### DIRECTIONS FOR THIS TASK
Where the line containing "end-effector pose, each" appears, begin retyping; continue exactly through the final line of the data. Omit every picture.

### DATASET EXTRACT
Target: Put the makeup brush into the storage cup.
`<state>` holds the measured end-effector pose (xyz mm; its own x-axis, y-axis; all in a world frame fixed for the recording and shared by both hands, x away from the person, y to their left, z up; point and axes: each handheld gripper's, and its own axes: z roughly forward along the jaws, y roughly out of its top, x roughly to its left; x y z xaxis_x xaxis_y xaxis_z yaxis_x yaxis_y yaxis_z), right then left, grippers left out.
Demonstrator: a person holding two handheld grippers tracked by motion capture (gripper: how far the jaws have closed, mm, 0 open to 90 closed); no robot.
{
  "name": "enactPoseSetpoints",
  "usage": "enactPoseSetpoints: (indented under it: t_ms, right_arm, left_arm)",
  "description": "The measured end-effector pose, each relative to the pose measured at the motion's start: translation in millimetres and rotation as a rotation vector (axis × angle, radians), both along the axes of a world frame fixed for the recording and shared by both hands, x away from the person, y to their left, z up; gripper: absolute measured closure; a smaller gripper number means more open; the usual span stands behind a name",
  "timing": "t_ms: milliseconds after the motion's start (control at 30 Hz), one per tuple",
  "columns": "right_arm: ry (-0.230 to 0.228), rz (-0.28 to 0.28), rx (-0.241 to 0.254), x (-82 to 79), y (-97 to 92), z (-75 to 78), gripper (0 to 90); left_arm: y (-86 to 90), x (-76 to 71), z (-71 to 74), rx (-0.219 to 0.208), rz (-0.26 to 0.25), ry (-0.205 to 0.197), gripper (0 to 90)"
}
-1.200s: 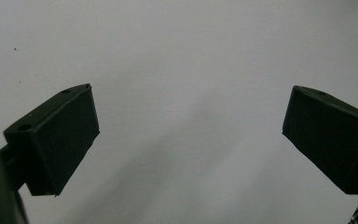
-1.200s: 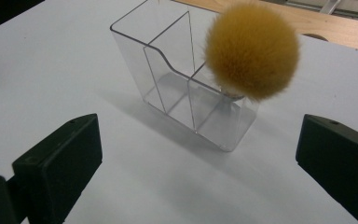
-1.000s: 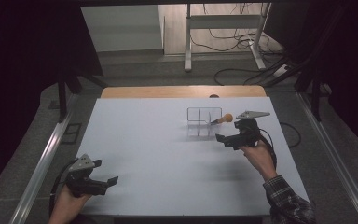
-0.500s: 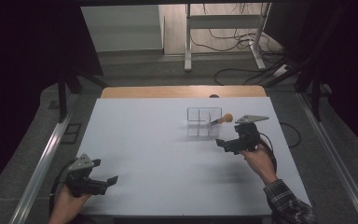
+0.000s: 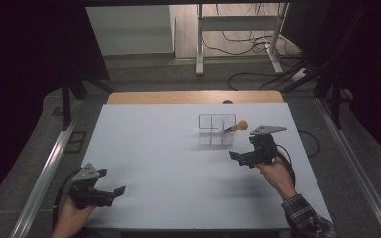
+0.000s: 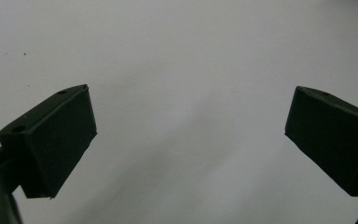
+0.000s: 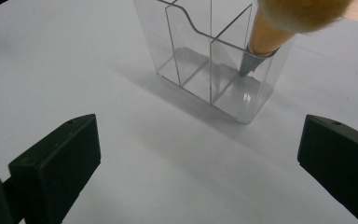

### PROBLEM SOLUTION
  "description": "The measured end-effector pose, each relative to the pose measured at the motion's start: translation in millimetres and rotation as a rotation vector (axis × angle, radians), both along the axes of a world frame fixed for the recording and shared by both hands, x away from the person, y to their left, z up; gripper: absolute measured closure; a smaller gripper number means more open; the usual span stands behind a name",
  "timing": "t_ms: milliseconds after the motion's start (control at 30 Hz), one per tuple",
  "columns": "right_arm: ry (-0.230 to 0.228), rz (-0.28 to 0.28), rx (-0.241 to 0.254), x (-82 to 79), y (-97 to 92), z (-75 to 78), gripper (0 to 90); left_arm: y (-86 to 90), x (-76 to 71), z (-71 to 74), rx (-0.219 to 0.208), rz (-0.26 to 0.25), ry (-0.205 to 0.197), gripper (0 to 90)"
}
-1.200s: 
-1.200s: 
-1.000s: 
-0.500s: 
+0.000s: 
+0.000s: 
+0.000s: 

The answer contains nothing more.